Cleanup walks the map once and removes anything past ExpiresAt. StartCleanup spawns a goroutine that runs Cleanup on the given interval until ctx is cancelled. The transport doesn't run a cleanup goroutine by default; entries stay in the map until they get overwritten by the next resolution. For a process that resolves thousands of hosts and never calls them again, kick off a StartCleanup to bound memory.

Statistics

total, expired := c.Stats()

total is every entry currently in the cache (fresh or stale). expired is the subset past TTL. The difference is what's actively serving cache hits. Useful for an observability endpoint or a periodic log line.

Pre-warming

There's no dedicated Prewarm helper, but a Resolve call against a host populates the cache the same way a request would. Run a one-shot loop at startup if your hot path can't afford the first-request DNS latency:

ctx, cancel := context.WithTimeout(context.Background(), 5*time.Second)
defer cancel()

cache := s.GetTransport().GetDNSCache()
for _, h := range []string{"a.example.com", "b.example.com"} {
    _, _ = cache.Resolve(ctx, h)
}

ECH DNS server overrides

ECH discovery (HTTPS RR lookup) is a separate code path with its own cache and its own resolver. By default the lib queries 8.8.8.8:53, 1.1.1.1:53, and 9.9.9.9:53 in that order on UDP, with a 500ms per-server timeout (ECH is treated as best-effort, so a slow resolver doesn't stall the dial). To redirect those queries to a specific resolver (for example a corporate DNS that DOES return HTTPS RR, or a local DoH proxy):

import "github.com/sardanioss/httpcloak/dns"

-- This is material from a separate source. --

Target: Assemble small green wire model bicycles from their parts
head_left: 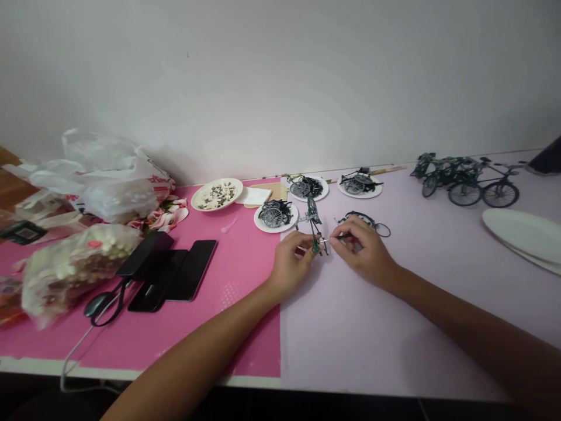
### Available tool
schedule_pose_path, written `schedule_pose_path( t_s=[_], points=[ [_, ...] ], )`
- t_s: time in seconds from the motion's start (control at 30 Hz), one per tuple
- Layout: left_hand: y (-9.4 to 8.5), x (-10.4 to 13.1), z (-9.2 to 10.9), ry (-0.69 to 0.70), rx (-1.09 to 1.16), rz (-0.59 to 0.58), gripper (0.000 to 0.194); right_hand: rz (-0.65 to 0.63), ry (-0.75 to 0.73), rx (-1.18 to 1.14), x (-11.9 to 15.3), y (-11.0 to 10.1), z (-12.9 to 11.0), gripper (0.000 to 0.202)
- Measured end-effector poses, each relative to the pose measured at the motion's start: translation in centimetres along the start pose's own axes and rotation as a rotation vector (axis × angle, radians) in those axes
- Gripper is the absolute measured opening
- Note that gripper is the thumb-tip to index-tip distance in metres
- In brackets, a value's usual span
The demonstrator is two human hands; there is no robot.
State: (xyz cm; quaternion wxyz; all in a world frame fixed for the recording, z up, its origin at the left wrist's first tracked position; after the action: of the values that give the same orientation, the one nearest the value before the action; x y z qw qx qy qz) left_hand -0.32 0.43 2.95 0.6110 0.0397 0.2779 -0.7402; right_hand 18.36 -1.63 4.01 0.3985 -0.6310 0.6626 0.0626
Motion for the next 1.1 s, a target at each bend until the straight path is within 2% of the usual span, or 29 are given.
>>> schedule_pose_path(
  t_s=[0.2,0.47,0.73,0.93,1.1],
  points=[
    [0.1,0.0,-0.2,-0.003,-0.002,0.005,0.015,-0.009,0.026,-0.007,0.0,0.0,0.3,0.013],
    [0.0,-0.1,-0.5,-0.016,-0.008,0.018,0.013,0.014,-0.049,-0.006,-0.2,-0.4,0.2,0.021],
    [0.0,0.0,-0.5,-0.012,0.008,0.008,0.015,-0.097,0.006,-0.016,-0.3,-0.1,0.3,0.036],
    [0.0,-0.2,-0.8,-0.031,0.014,0.033,0.016,-0.227,0.146,-0.091,0.2,0.1,1.0,0.016],
    [0.1,-0.2,-0.9,-0.051,0.026,0.031,0.014,-0.175,0.160,-0.106,0.4,0.1,1.6,0.013]
  ],
)
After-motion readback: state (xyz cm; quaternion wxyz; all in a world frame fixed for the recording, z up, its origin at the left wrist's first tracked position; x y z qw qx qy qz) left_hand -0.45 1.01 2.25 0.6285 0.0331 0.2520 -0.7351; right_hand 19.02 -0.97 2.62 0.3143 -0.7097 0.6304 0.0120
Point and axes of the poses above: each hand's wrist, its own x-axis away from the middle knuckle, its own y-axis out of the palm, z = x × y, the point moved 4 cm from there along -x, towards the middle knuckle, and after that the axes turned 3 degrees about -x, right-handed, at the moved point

dns.SetECHDNSServers([]string{"10.0.0.53:53"})
servers := dns.GetECHDNSServers()
dns.SetECHDNSServers(nil) // reset to the default 8.8.8.8 / 1.1.1.1 / 9.9.9.9 trio

Both functions are package-level and process-wide, not per-cache. They affect every ECH lookup the binary makes from the moment they're set. The 500ms timeout is hard-coded; an ECH lookup that doesn't come back in 500ms is treated as "no ECH available" and the dial proceeds without it. See ECH for the higher-level ECH workflow.

Bindings

The Python (httpcloak.set_ech_dns_servers([...])) and Node (setEchDnsServers([...])) bindings expose the override directly. The .NET binding ships a managed wrapper at HttpCloak.HttpCloakInfo.SetEchDnsServers(string[]) / GetEchDnsServers().

Per-cache controls (TTL, manual Resolve / Invalidate, stats) are Go-only. The bindings drive the cache implicitly through Session and don't surface the Cache struct directly. If a binding caller needs explicit cache control, the workaround is a Go-side helper exposed through LocalProxy or the bindings' raw cgo entry points.